(Your task): Output the data in full. Keep every word exact and exclude the pictures.

(Data shown):
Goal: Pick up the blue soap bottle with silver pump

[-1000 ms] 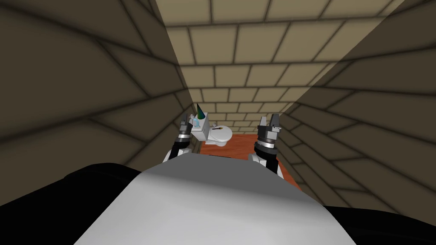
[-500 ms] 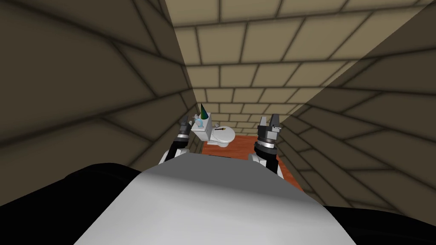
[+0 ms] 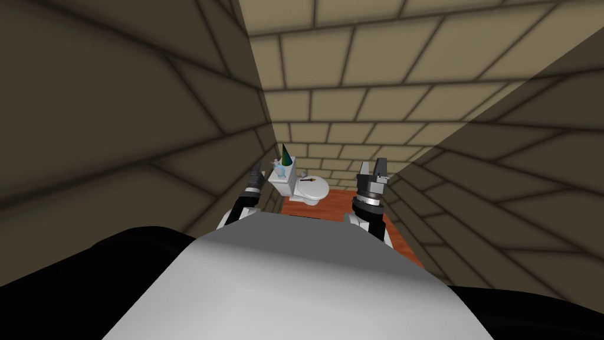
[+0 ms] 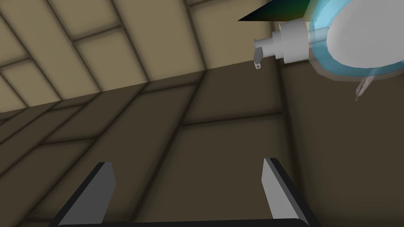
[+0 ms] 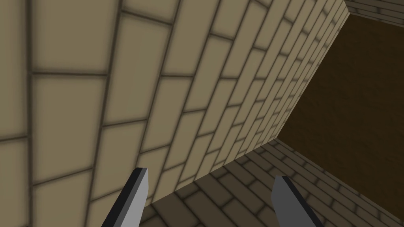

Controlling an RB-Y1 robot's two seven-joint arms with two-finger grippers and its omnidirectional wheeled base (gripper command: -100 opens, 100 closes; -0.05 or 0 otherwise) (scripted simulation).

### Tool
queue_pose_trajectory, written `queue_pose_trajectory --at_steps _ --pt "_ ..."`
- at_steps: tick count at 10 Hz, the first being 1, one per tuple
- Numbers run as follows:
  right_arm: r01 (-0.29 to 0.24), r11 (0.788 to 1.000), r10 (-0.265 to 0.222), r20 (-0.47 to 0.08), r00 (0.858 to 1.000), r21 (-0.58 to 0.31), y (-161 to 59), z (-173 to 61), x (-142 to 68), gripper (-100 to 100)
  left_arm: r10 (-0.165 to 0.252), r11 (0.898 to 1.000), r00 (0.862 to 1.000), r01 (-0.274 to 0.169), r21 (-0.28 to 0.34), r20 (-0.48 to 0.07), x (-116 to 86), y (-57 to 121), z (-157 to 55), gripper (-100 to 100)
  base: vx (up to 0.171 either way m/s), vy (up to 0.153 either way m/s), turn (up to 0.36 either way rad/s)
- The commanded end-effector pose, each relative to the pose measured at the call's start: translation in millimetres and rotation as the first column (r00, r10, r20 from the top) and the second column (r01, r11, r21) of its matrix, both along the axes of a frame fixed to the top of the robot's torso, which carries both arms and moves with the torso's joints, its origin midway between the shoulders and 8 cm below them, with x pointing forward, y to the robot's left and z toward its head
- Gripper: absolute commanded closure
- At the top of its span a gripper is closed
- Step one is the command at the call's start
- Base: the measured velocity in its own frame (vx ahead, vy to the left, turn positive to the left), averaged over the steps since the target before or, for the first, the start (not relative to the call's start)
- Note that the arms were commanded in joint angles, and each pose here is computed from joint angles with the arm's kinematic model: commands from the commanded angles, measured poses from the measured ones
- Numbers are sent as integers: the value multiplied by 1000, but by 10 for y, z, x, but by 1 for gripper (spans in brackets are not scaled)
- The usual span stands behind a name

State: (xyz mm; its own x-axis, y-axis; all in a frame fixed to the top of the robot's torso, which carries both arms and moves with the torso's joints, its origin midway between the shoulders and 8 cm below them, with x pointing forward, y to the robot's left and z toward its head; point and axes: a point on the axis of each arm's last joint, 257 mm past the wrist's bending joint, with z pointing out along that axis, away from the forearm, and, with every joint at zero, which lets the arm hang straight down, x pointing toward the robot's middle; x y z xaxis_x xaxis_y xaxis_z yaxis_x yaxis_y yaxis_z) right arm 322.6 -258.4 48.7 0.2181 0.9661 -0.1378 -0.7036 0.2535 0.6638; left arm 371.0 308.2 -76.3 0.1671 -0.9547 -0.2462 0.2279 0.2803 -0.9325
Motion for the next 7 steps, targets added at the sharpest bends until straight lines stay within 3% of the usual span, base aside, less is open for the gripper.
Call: queue_pose_trajectory --at_steps 1,7 --pt "0 1000 0 0 1000 0 0 0 0 0 11 1000 999 -11 -2 -33 5 38 -70 -100 23 30 45" --pt "0 1000 0 0 1000 0 0 0 0 0 26 999 991 -30 -26 -131 -21 75 -284 -100 33 26 1"
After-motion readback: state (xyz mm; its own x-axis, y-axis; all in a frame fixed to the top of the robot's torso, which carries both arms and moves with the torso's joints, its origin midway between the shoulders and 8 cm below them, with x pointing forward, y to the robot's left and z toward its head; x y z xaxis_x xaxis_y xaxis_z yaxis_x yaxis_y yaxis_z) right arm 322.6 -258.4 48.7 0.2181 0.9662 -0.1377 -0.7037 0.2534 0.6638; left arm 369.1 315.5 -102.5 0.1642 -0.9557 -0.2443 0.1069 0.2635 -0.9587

(Response area):
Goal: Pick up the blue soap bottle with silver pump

[-1000 ms] 
[-500 ms] 
[+0 ms] 
[+0 ms] 
[+0 ms] 

Controlling an RB-Y1 robot's two seven-joint arms with two-finger grippers and its omnidirectional wheeled base (gripper command: -100 opens, 100 closes; -0.05 or 0 otherwise) (scripted simulation).

### Tool
queue_pose_trajectory, written `queue_pose_trajectory --at_steps _ --pt "_ ..."`
- at_steps: tick count at 10 Hz, the first being 1, one per tuple
- Numbers run as follows:
  right_arm: r01 (-0.29 to 0.24), r11 (0.788 to 1.000), r10 (-0.265 to 0.222), r20 (-0.47 to 0.08), r00 (0.858 to 1.000), r21 (-0.58 to 0.31), y (-161 to 59), z (-173 to 61), x (-142 to 68), gripper (-100 to 100)
  left_arm: r10 (-0.165 to 0.252), r11 (0.898 to 1.000), r00 (0.862 to 1.000), r01 (-0.274 to 0.169), r21 (-0.28 to 0.34), r20 (-0.48 to 0.07), x (-116 to 86), y (-57 to 121), z (-157 to 55), gripper (-100 to 100)
  base: vx (up to 0.171 either way m/s), vy (up to 0.153 either way m/s), turn (up to 0.36 either way rad/s)
- The commanded end-effector pose, each relative to the pose measured at the call's start: translation in millimetres and rotation as the first column (r00, r10, r20 from the top) and the second column (r01, r11, r21) of its matrix, both along the axes of a frame fixed to the top of the robot's torso, which carries both arms and moves with the torso's joints, its origin midway between the shoulders and 8 cm below them, with x pointing forward, y to the robot's left and z toward its head
- Gripper: absolute commanded closure
- At the top of its span a gripper is closed
- Step one is the command at the call's start
- Base: the measured velocity in its own frame (vx ahead, vy to the left, turn positive to the left), averaged over the steps since the target before or, for the first, the start (not relative to the call's start)
- Note that the arms were commanded in joint angles, and each pose here is computed from joint angles with the arm's kinematic model: commands from the commanded angles, measured poses from the measured ones
- Numbers are sent as integers: the value multiplied by 1000, but by 10 for y, z, x, but by 1 for gripper (spans in brackets are not scaled)
- The usual span stands behind a name

State: (xyz mm; its own x-axis, y-axis; all in a frame fixed to the top of the robot's torso, which carries both arms and moves with the torso's joints, its origin midway between the shoulders and 8 cm below them, with x pointing forward, y to the robot's left and z toward its head; point and axes: a point on the axis of each arm's last joint, 257 mm past the wrist's bending joint, with z pointing out along that axis, away from the forearm, and, with every joint at zero, which lets the arm hang straight down, x pointing toward the robot's middle; x y z xaxis_x xaxis_y xaxis_z yaxis_x yaxis_y yaxis_z) right arm 322.6 -258.4 48.7 0.2181 0.9661 -0.1378 -0.7036 0.2535 0.6638; left arm 371.0 308.2 -76.3 0.1671 -0.9547 -0.2462 0.2279 0.2803 -0.9325
Motion for the next 7 steps, targets added at the sharpest bends until straight lines stay within 3% of the usual span, base aside, less is open for the gripper.
Call: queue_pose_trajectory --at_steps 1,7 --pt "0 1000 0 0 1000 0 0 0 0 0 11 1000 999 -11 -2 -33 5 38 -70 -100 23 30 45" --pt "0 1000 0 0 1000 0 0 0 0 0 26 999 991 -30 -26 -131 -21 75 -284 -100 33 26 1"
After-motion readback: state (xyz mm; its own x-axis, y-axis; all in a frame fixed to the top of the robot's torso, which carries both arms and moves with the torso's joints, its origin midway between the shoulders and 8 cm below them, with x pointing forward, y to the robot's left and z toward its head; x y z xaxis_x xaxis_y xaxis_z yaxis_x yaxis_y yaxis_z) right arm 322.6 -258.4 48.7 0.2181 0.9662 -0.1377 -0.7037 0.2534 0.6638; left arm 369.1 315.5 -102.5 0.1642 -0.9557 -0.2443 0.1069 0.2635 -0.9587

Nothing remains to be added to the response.